Look through the lines below for the word "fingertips", and copy every line that has it.

Excerpts from a dataset
◆ ◆ ◆ ◆

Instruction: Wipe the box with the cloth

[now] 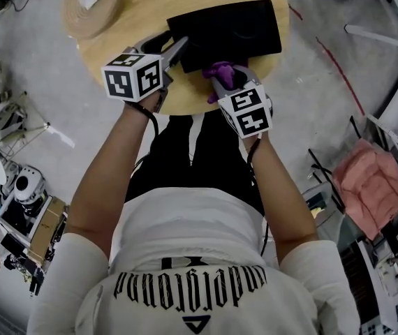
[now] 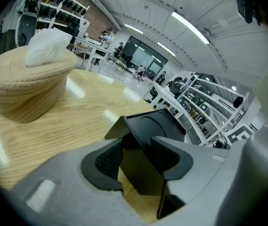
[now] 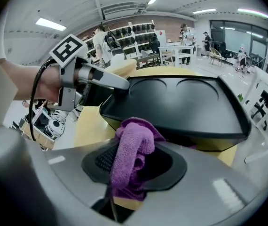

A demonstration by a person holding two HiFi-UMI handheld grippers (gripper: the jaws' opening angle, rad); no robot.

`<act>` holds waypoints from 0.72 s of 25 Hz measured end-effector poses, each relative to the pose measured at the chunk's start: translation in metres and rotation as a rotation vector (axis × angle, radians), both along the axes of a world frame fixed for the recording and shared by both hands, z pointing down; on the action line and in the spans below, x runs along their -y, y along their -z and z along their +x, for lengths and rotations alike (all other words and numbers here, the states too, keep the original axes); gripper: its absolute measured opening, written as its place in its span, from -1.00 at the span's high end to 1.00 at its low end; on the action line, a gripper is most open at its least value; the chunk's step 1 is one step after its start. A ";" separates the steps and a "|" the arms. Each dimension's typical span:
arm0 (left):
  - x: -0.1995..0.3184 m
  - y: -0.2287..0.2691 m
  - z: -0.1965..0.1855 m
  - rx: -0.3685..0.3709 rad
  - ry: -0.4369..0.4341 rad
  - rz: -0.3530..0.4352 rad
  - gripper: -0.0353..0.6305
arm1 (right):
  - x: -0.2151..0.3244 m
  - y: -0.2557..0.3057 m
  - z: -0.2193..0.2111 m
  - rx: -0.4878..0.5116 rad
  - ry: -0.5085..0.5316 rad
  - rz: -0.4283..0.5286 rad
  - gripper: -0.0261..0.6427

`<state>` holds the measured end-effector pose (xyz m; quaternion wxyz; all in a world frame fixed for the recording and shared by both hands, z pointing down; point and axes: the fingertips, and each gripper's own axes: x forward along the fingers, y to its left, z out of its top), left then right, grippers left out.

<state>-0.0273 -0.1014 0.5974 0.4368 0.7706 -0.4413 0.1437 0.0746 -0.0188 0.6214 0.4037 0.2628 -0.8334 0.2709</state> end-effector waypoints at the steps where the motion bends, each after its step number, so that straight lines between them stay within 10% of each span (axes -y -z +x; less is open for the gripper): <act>1: 0.000 0.001 0.000 0.001 0.001 0.000 0.29 | -0.004 0.000 -0.009 0.010 0.016 -0.012 0.51; 8: -0.002 0.003 0.000 0.013 -0.002 0.004 0.29 | -0.026 0.011 -0.046 0.067 0.120 -0.057 0.51; 18: 0.001 0.002 -0.001 0.033 -0.022 -0.006 0.29 | 0.039 0.008 0.088 -0.065 -0.033 -0.013 0.50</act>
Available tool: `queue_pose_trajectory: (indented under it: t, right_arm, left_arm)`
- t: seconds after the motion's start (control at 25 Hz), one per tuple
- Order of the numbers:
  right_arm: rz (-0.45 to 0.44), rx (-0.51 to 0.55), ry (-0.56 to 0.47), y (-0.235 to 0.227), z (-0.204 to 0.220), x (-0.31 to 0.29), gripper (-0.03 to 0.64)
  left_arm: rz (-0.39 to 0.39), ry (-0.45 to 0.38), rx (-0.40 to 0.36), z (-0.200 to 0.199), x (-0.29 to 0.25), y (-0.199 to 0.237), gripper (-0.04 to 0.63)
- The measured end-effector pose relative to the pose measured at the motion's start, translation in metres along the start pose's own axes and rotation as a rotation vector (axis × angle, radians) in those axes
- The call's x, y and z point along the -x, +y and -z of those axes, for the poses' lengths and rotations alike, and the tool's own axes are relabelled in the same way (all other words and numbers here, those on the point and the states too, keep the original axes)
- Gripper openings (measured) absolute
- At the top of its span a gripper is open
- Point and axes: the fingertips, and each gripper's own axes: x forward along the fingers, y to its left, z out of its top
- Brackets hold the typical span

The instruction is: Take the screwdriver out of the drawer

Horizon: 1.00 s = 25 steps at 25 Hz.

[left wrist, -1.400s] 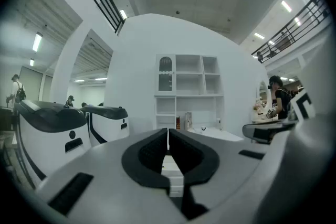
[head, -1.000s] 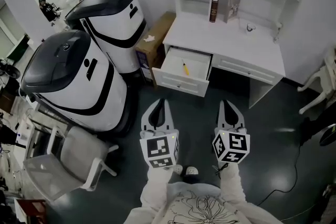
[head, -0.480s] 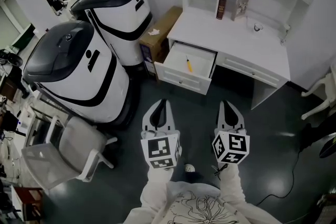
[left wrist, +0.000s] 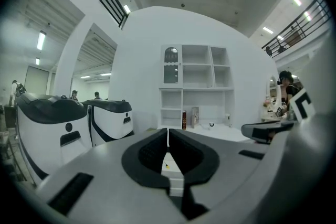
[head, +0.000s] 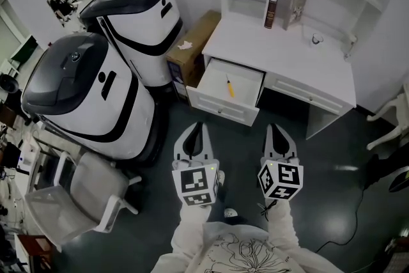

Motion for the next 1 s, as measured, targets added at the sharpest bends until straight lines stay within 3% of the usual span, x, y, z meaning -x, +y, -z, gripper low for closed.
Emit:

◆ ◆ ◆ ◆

_Finished task_.
`<state>` holds the measured end-effector pose (xyz m; quaternion wxyz; all in a world frame fixed for the recording and shared by both hands, z pointing down; point and axes: the fingertips, and each gripper's own axes: x forward along the fingers, y to its left, z out of its top), left then right, grippers left out.
- Point and axes: the fingertips, and each gripper's own axes: x forward along the fingers, y to its left, z out of its top

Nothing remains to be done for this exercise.